Output the whole listing below exactly, omitting the images.

————

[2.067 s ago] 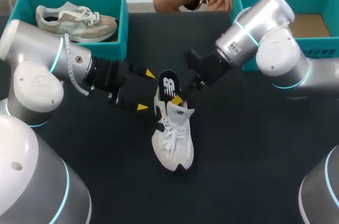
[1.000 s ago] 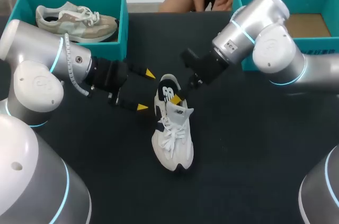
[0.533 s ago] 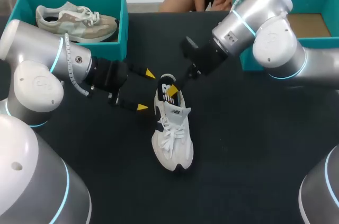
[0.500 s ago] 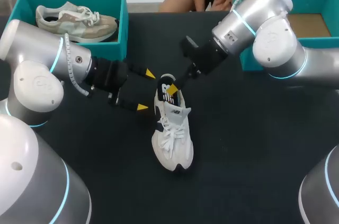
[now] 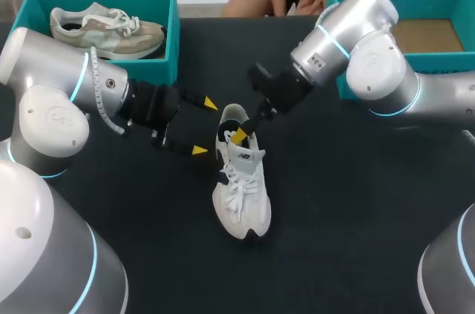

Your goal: Take the shoe out of the shoebox, open the shoe tongue, remove and reinsert the insole, then place the shoe into the shoebox

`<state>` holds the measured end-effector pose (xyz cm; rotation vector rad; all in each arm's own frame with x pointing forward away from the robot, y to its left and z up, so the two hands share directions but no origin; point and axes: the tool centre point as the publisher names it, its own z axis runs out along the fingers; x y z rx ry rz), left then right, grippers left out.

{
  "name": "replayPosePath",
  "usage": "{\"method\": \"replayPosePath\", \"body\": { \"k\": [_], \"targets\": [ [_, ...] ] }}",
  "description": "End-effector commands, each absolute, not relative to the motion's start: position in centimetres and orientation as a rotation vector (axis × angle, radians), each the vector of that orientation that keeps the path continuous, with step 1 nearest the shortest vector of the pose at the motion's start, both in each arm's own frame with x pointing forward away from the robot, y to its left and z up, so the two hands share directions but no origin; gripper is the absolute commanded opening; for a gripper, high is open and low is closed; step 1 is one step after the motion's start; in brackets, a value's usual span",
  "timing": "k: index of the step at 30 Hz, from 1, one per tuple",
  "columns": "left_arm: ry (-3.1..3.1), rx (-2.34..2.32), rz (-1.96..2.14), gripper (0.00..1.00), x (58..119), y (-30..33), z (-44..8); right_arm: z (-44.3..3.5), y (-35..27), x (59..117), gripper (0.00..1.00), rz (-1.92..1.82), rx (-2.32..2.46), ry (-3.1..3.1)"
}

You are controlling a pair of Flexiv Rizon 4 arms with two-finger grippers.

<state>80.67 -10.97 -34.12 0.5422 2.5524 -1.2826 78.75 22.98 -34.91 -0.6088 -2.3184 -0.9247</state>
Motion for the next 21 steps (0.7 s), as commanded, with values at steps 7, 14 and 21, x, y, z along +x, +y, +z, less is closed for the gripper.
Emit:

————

> [SOLUTION FOR THIS EXERCISE]:
[2.067 s ago] 
[1.000 s ago] 
[0.533 s ago] 
[0.500 s ago] 
[now] 

Your goal: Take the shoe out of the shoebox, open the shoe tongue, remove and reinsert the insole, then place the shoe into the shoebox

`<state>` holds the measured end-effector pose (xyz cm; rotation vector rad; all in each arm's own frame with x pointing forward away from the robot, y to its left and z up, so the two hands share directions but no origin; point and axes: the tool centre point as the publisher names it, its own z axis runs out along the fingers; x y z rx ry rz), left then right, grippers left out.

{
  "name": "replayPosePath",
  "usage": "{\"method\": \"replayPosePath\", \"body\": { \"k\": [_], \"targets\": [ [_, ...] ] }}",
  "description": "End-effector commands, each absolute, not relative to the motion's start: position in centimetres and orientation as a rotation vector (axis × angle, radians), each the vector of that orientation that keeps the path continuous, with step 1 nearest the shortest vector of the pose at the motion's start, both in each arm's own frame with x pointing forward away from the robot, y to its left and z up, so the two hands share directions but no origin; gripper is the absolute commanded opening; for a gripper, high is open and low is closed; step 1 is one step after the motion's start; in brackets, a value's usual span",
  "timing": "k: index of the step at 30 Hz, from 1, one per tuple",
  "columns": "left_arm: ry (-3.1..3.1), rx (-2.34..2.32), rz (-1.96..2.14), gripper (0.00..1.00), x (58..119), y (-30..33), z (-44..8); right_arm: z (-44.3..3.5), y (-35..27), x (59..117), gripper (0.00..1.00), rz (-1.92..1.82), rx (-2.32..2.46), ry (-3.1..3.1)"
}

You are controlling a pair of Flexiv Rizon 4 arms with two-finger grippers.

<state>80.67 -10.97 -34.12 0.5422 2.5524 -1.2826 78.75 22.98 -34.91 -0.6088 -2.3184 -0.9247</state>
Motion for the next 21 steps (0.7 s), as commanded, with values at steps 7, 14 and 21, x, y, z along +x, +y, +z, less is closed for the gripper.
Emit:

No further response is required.